The designated driver Jamat Singh was travelling in the same jeep, may be not actually driving at that time. Learned counsel for the respondent No. 2 has relied upon the judgment of the Hon'ble Apex Court in Manju Sarkar and others. vs. Mabish Miah and others reported in 2014 ACJ 1927 , relevant paras 10 and 11 whereof read as follows:- "10. This Court has in the celebrated decision in General Manager B.E.S.T. Undertaking, Bombay vs. Mrs. Agnes ( AIR 1964 SC 193 ] laid down as follows: "Under Section 3(1) of the Act the injury must be caused to the workman by an accident arising out of and in the course of his employment. The question, when does an employment begin and when does it cease, depends upon the facts of each case. But the Courts have agreed that the employment does not necessarily end when the "down tool" signal is given or when the workman leaves the actual workshop where he is working. There is a notional extension at both the entry and exit by time and space. The scope of such extension must necessarily depend on the circumstances of a given case. As employment may end or may begin not only when the employee begins to work or leaves his tools but also when he used the means of access and, egress to and from the place of employment." 11. As rightly contended by learned counsel appearing for the appellants there is a notional extension in the present case also and we would, therefore, hold that Sajal Sarkar met with the road accident in the course of his employment under respondent Nos. 1 and 2. The Courts below have misdirected themselves while dealing with this question and the finding rendered by them is perverse and unsustainable." Learned counsel for the respondent No. 2 thus submits that even if there was a notional extension of the work by the driver as laid down in the aforementioned precedent law, then the driver while going to take the truck back, met with the accident, was given the benefit of Workmen's Compensation Act. 6.

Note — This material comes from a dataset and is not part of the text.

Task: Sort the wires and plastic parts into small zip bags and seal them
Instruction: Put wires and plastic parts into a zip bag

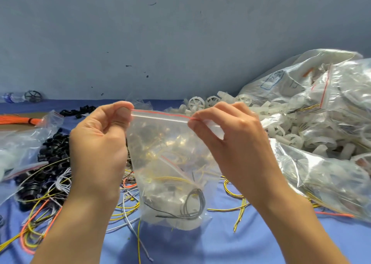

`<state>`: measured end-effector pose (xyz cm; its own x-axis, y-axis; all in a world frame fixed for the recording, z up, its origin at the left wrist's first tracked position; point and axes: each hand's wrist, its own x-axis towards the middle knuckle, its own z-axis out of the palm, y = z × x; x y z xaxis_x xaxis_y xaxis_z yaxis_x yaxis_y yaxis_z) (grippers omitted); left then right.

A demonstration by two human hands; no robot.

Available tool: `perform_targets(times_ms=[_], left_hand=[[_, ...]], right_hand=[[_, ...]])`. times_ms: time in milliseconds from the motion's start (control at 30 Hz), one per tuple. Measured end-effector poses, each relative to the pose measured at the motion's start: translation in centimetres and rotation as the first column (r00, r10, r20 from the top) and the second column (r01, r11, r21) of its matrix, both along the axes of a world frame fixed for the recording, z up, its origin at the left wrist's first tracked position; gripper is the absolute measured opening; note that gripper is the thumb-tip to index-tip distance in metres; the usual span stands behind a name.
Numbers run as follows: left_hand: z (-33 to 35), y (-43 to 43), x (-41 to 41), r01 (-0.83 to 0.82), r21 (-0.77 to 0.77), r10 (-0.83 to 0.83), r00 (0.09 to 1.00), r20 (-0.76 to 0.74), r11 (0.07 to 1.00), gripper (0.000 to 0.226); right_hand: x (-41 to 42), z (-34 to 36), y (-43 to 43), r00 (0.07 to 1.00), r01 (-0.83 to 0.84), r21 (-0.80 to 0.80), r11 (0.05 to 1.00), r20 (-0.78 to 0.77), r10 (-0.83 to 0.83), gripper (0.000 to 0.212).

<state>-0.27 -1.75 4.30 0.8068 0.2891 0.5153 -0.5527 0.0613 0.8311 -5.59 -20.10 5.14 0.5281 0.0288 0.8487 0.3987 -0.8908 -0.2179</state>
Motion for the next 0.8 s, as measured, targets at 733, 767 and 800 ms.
perform_targets(times_ms=[733,767,800], left_hand=[[3.3,-1.9,-4.6,-0.297,0.785,0.029,0.941,0.337,0.543,0.023],[3.3,-2.1,-4.6,-0.295,0.784,0.03,0.942,0.334,0.547,0.021],[3.3,-2.2,-4.5,-0.29,0.782,0.032,0.944,0.327,0.552,0.021]], right_hand=[[0.3,-0.6,2.6,0.86,-0.362,0.671,0.647,-0.028,0.51,0.009],[0.3,-0.6,2.8,0.856,-0.363,0.678,0.639,-0.029,0.516,0.01],[0.3,-0.6,2.8,0.852,-0.36,0.688,0.63,-0.032,0.523,0.011]])
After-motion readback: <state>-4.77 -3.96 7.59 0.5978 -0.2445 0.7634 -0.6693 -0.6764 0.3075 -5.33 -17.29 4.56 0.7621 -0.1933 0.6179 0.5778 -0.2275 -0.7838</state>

6. After hearing the learned counsel for the parties and after perusing the record, this Court finds that it is an undisputed fact that the accident happened between the jeep and truck on 24.10.1999; it is undisputed that the accident caused the death of Jamat Singh; it is also undisputed that Jamat Singh was husband of the respondent No. 1 and driver of the respondent No. 2. The area of conflict is whether the driver Jamat Singh was driving the jeep at the relevant time or not to which if the submissions of the appellant's counsel are found to be correct, then also by virtue of precedent law of Manju Sarkar (supra), it becomes clear that once the respondents have been able to establish the death arising out of the said accident and also that Jamat Singh was under employment of the respondent No. 2 as a driver, then he shall be entitled to the compensation in notional extension of the employment. No interference is called for in the impugned award. 7. In light of the above, the present appeal, having no merits, is hereby dismissed. All pending applications stand dismissed.